(TASK)
Return an exact copy of the lines from the one holding "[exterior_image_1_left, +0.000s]" to the end of the data, including both the starting and final lines. Leave the pictures out.

(RECORDED DATA)

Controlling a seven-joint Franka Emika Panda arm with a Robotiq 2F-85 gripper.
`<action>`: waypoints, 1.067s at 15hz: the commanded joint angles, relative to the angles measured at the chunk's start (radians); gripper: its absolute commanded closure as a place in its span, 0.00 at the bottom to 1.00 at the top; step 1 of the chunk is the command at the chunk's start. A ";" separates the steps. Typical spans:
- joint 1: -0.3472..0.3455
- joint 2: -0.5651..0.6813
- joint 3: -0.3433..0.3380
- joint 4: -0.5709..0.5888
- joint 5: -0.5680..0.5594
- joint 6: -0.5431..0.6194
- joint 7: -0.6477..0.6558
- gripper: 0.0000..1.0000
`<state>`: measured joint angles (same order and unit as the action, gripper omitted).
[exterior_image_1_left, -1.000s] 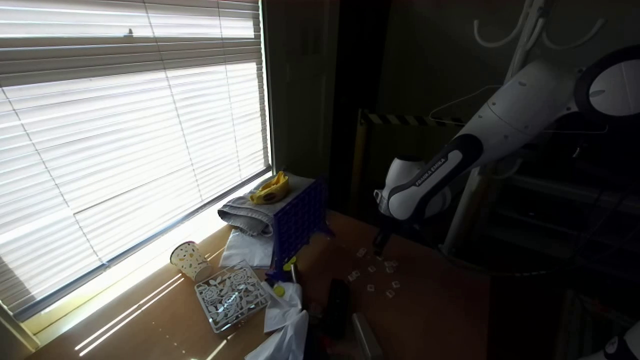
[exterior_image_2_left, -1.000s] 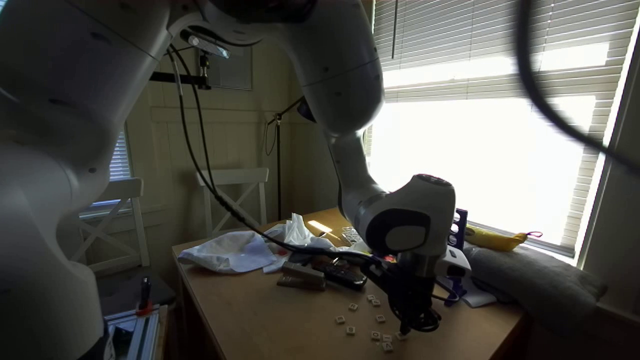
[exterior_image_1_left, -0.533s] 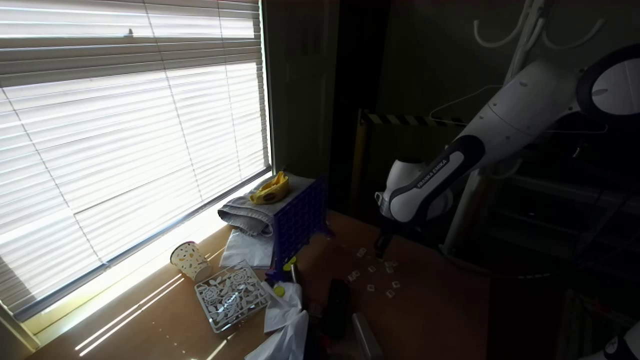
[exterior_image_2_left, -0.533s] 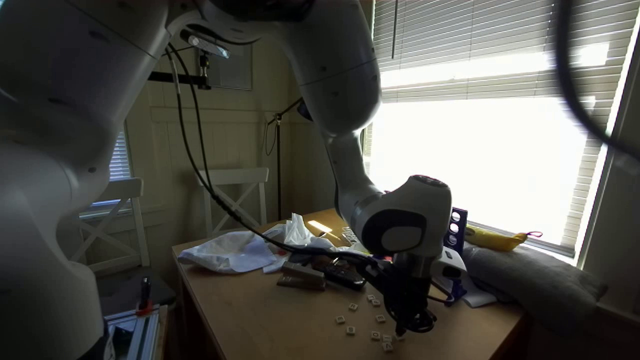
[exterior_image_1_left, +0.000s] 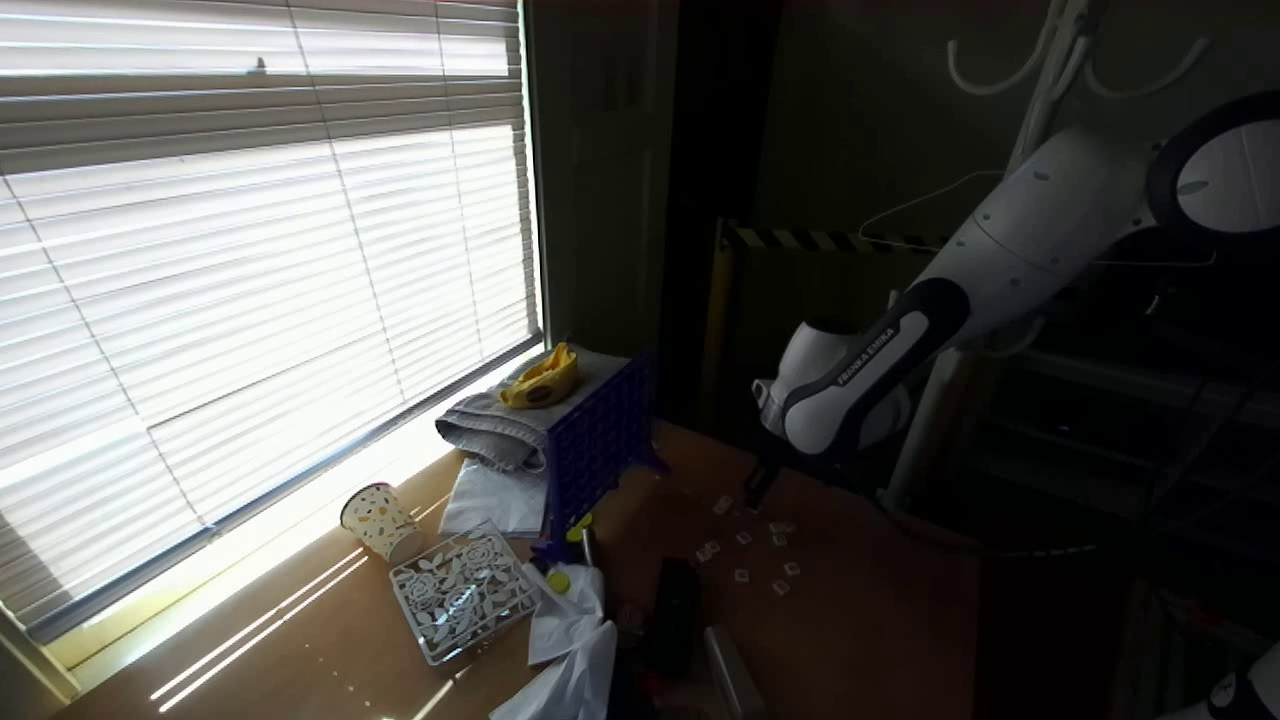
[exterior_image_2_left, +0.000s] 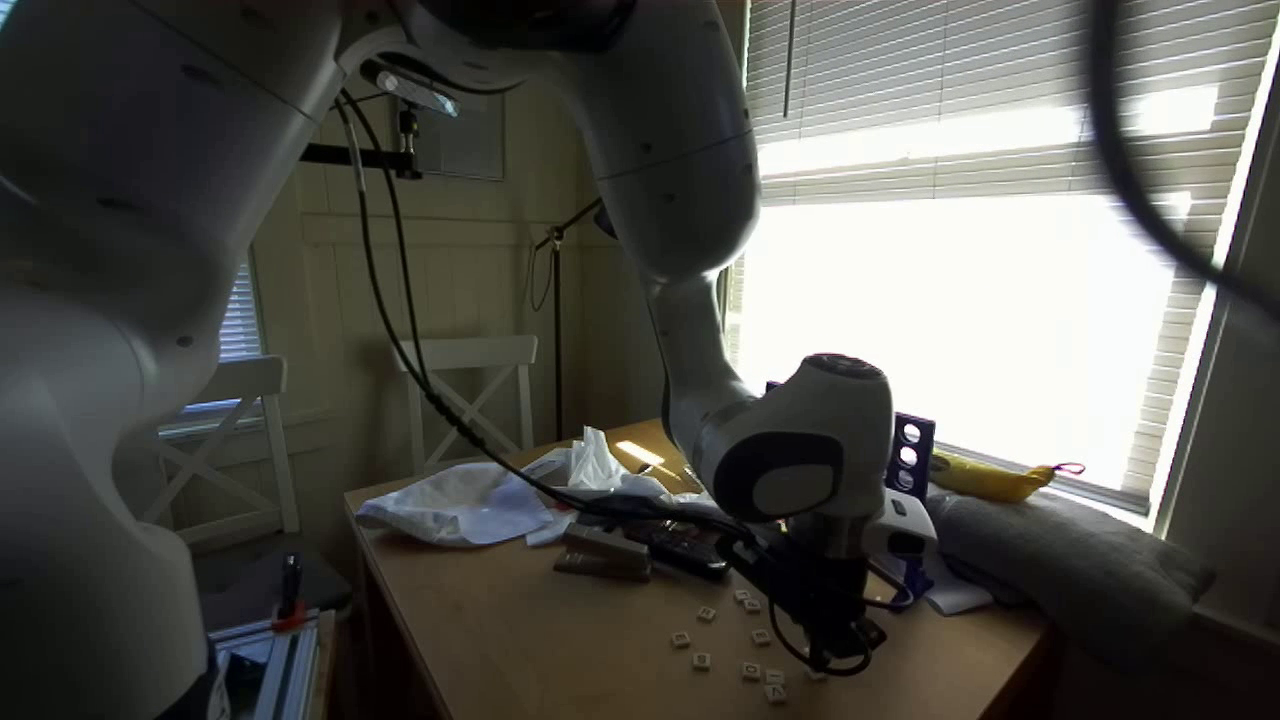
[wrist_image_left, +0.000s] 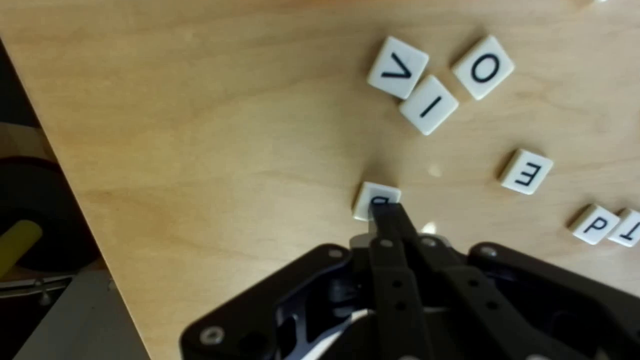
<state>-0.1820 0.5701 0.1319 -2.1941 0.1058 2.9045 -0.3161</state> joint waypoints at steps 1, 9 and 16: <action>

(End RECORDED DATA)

(TASK RESULT)
[exterior_image_1_left, +0.000s] 
[exterior_image_2_left, +0.000s] 
[wrist_image_left, +0.000s] 
<state>-0.1820 0.5701 0.1319 -2.1941 0.1058 2.9045 -0.3161</state> joint waypoints at steps 1, 9 and 16: <action>

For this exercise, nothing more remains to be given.